[
https://issues.apache.org/jira/browse/YARN-624?page=com.atlassian.jira.plugin.system.issuetabpanels:comment-tabpanel&focusedCommentId=13736970#comment-13736970
]
Carlo Curino commented on YARN-624:
-----------------------------------
Robert, you are right, and provide a compelling example of an application that
has dynamic needs for resources.
There are ways around this, where you dynamically negotiate an
increase/decrease of dedicated resources, and keep
the AM as it is. Philosophically this keeps all interaction AM-RM as
best-effort partial-ok, while is the client-RM
protocol that talks about binding negotiation for resources. This would work
and match well the current preemption
mechanics, but I am not sure it is the best design (I haven't thought hard
about it yet).
If we go with the design where the AM makes gang-like requests, we should make
the preemption policy aware of
this, and act accordingly. In a sense, this boils down to a "granularity"
problem, not too different from the current
size of containers to preempt vs needed capacity. But it stretches the
precision issue by potentially a huge factor, making
the tradeoff between under and over preempting a more subtle line to walk.
Two ways around this:
* we might want introduce non-strictly FIFO preemptions in a queue, i.e., skip
a large gang and preempt containers from the
next app if the gang is way bigger than my preemption needs. This risks to
break reservations, and has possibly funny and
gameable semantics.

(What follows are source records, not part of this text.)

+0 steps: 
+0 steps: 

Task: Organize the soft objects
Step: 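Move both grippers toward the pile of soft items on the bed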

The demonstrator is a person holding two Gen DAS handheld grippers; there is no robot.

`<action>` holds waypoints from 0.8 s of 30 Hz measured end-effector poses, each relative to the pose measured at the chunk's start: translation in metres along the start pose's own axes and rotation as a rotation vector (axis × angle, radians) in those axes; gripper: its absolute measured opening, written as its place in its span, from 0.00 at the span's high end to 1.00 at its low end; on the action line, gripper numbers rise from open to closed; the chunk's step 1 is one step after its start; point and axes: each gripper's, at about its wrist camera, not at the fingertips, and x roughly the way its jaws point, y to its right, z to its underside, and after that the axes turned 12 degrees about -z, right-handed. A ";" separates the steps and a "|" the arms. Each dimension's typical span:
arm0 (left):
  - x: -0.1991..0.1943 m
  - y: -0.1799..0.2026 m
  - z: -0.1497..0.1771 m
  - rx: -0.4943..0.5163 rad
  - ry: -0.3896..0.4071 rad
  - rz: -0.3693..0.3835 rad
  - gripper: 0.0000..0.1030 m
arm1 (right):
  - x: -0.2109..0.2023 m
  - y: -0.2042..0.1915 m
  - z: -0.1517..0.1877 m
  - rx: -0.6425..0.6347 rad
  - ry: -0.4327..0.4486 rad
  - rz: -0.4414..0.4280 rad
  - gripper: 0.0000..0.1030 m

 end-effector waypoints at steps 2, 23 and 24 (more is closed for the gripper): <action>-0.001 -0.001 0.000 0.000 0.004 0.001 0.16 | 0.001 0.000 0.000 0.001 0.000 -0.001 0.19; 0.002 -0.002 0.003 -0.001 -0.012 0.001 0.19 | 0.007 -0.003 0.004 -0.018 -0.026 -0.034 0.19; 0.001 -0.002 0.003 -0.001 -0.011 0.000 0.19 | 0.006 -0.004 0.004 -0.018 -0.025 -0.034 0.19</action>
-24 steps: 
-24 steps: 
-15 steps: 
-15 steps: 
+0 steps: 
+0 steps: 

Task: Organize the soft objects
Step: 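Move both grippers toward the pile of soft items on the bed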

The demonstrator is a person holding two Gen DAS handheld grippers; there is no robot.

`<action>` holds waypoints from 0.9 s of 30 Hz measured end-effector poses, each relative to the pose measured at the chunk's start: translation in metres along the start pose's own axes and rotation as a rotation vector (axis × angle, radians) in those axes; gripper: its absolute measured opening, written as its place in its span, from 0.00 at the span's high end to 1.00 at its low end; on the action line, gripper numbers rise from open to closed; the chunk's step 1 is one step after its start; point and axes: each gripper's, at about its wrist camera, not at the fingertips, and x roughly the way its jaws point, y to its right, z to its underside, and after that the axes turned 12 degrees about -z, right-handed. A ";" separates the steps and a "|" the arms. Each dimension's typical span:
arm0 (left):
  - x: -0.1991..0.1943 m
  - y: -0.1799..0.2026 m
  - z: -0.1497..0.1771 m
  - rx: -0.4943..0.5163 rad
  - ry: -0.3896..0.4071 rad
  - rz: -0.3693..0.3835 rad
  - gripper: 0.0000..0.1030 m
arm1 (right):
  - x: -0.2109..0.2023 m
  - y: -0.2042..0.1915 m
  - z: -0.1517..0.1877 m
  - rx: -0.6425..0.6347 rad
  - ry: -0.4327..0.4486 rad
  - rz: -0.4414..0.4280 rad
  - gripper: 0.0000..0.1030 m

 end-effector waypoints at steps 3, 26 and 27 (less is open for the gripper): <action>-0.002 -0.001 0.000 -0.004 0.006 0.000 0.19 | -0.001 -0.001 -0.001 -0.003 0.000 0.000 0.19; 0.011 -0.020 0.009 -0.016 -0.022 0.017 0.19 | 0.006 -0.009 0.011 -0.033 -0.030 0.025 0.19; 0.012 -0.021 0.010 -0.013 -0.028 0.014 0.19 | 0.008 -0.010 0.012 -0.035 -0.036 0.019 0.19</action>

Also it seems hard to gain experience on how to parametrize
such heuristics.
* an alternative workaround is to ensure that no gang requests are satisfied
with over-capacity containers, this keeps the
gangs out of the preemption radar. A simple way to enforce this is to set
max-capacity the same as guaranteed capacity for
the queues that will serve gang requests. (This might combine nicely with the
dynamic negotiation business as well).
Another sub-problem of gang-scheduling is to track which containers belong to
which gang (and/or which requests they serve).
This also requires the AM to be consistent in how it uses containers it
receives and possibly a more explicit protocol to
say "this container I am giving you is part of that gang request", otherwise a
single preemption might break multiple topologies.

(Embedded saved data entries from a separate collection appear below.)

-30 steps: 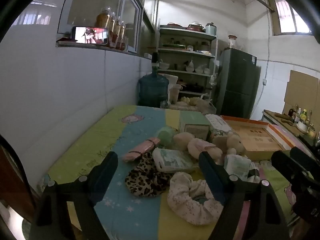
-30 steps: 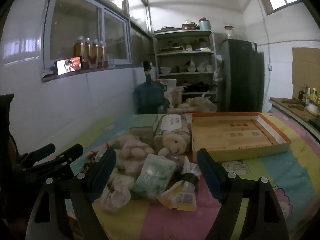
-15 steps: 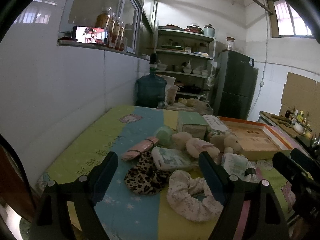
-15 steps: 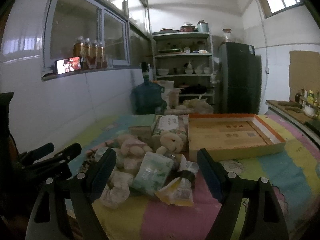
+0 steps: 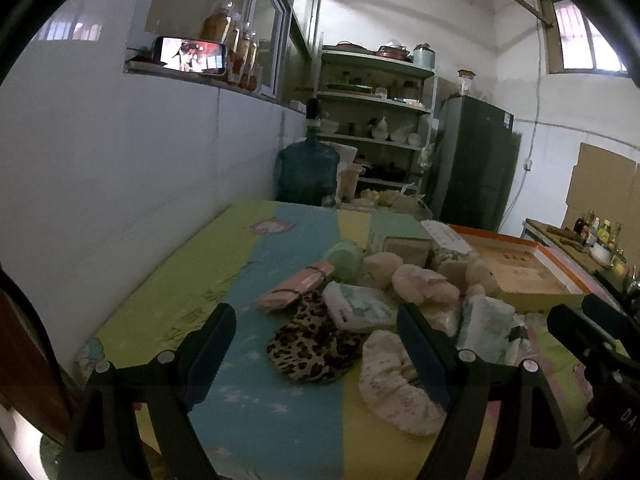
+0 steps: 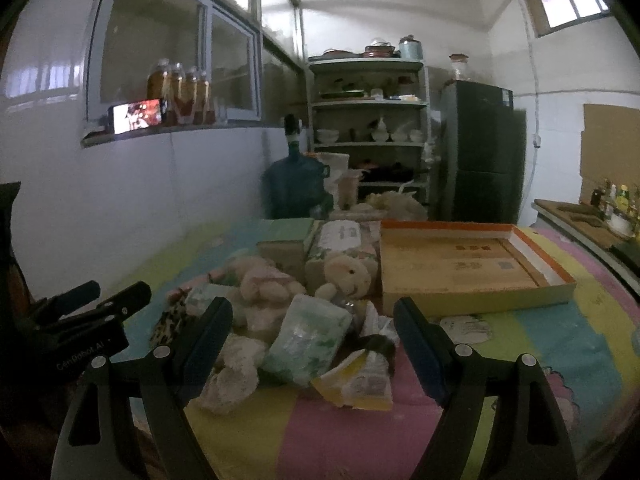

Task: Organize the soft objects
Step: 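Move both grippers toward the pile of soft items on the bed, then grasp the leopard-print cloth with the left gripper while the right grasps the white floral scrunchie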

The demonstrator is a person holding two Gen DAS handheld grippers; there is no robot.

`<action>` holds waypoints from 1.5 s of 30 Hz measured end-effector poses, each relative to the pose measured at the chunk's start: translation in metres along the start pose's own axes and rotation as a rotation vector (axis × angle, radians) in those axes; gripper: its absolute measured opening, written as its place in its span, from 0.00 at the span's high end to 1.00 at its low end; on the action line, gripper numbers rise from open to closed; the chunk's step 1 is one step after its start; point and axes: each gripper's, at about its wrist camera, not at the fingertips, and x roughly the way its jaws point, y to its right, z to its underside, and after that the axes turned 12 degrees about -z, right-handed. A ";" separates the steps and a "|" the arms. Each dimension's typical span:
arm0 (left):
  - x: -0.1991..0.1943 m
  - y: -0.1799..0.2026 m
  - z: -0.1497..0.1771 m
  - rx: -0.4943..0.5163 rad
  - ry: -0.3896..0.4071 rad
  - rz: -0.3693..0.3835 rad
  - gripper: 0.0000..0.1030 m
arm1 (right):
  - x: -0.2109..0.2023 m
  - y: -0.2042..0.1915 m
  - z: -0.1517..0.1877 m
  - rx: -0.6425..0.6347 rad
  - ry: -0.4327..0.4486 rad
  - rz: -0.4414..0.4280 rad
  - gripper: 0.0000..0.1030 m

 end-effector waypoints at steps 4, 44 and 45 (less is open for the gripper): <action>0.006 -0.005 0.003 0.009 -0.017 -0.008 0.19 | 0.007 -0.005 0.001 -0.012 -0.018 -0.027 0.19; 0.093 -0.019 0.025 0.018 -0.231 0.110 0.19 | 0.088 -0.025 0.048 0.004 -0.331 -0.280 0.86; 0.095 -0.017 0.026 0.023 -0.225 0.103 0.19 | 0.090 -0.026 0.050 -0.002 -0.343 -0.277 0.89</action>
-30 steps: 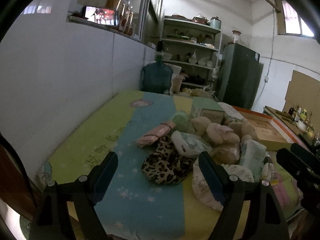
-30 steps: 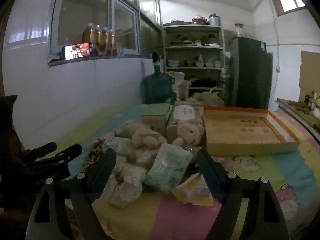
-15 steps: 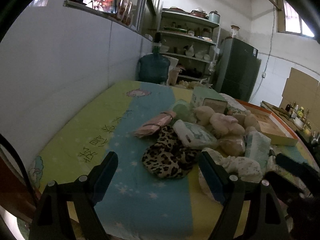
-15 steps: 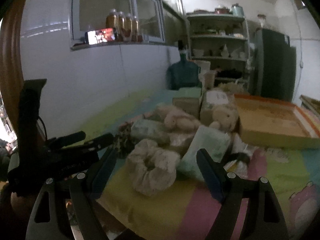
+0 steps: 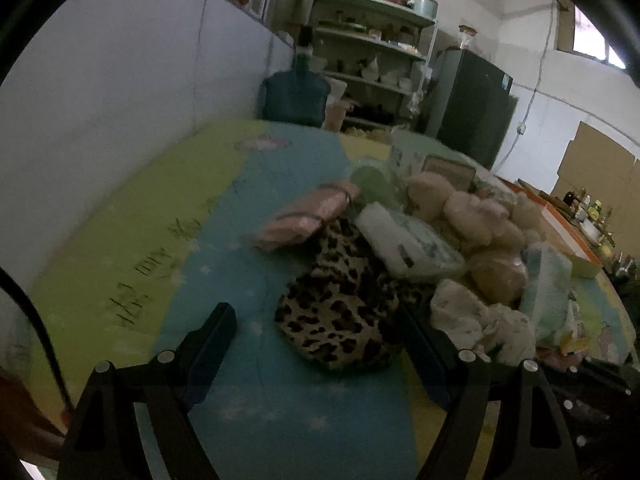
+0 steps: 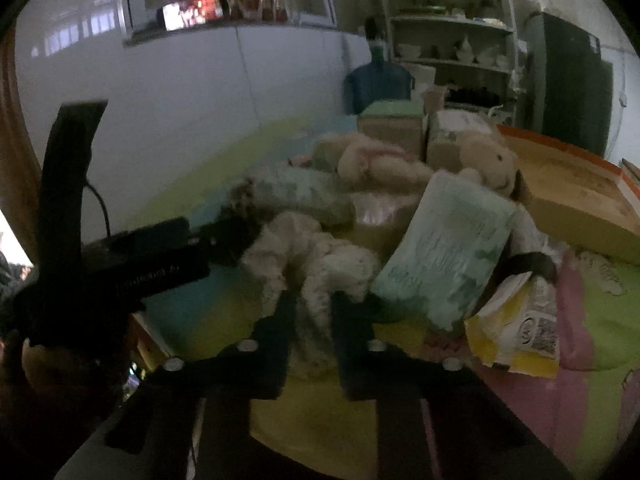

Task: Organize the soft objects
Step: 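Grasp the leopard-print cloth with the left gripper while the right grasps the white floral scrunchie, then carry the leopard cloth and white scrunchie in both grippers over the cardboard tray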

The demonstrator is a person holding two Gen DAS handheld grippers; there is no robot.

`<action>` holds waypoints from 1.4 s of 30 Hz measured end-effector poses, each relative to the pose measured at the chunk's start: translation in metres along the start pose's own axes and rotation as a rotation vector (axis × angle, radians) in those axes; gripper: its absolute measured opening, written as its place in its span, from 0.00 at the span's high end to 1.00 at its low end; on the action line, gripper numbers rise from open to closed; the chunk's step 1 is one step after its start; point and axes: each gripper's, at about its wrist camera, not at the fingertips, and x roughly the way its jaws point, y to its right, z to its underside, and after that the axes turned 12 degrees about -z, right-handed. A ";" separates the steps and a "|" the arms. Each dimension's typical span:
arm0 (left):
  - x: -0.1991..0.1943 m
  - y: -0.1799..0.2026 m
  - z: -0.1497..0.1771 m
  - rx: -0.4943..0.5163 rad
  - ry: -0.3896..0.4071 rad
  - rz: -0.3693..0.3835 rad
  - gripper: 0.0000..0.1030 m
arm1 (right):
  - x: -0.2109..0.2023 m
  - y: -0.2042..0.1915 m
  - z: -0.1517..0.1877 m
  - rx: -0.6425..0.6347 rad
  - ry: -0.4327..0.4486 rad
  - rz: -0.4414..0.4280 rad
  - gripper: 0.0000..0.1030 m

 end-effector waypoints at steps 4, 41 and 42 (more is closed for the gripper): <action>0.002 0.008 0.003 0.023 0.023 -0.032 0.22 | -0.002 0.000 0.003 -0.009 0.008 0.005 0.93; -0.106 0.035 -0.057 0.014 0.314 0.032 0.89 | -0.108 0.002 -0.057 -0.153 0.425 0.010 0.95; -0.105 0.041 -0.060 0.019 0.309 0.050 0.89 | -0.113 0.009 -0.056 -0.146 0.433 0.021 0.95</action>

In general this containers-to-requests tracking seems a bit too opaque at the
moment (I have heard independent complaints from
ApplicationMaster developers on this before).
> Support gang scheduling in the AM RM protocol
> ---------------------------------------------
>
> Key: YARN-624
> URL: https://issues.apache.org/jira/browse/YARN-624
> Project: Hadoop YARN
> Issue Type: Sub-task
> Components: api, scheduler
> Affects Versions: 2.0.4-alpha
> Reporter: Sandy Ryza
> Assignee: Sandy Ryza
>
> Per discussion on YARN-392 and elsewhere, gang scheduling, in which a
> scheduler runs a set of tasks when they can all be run at the same time,
> would be a useful feature for YARN schedulers to support.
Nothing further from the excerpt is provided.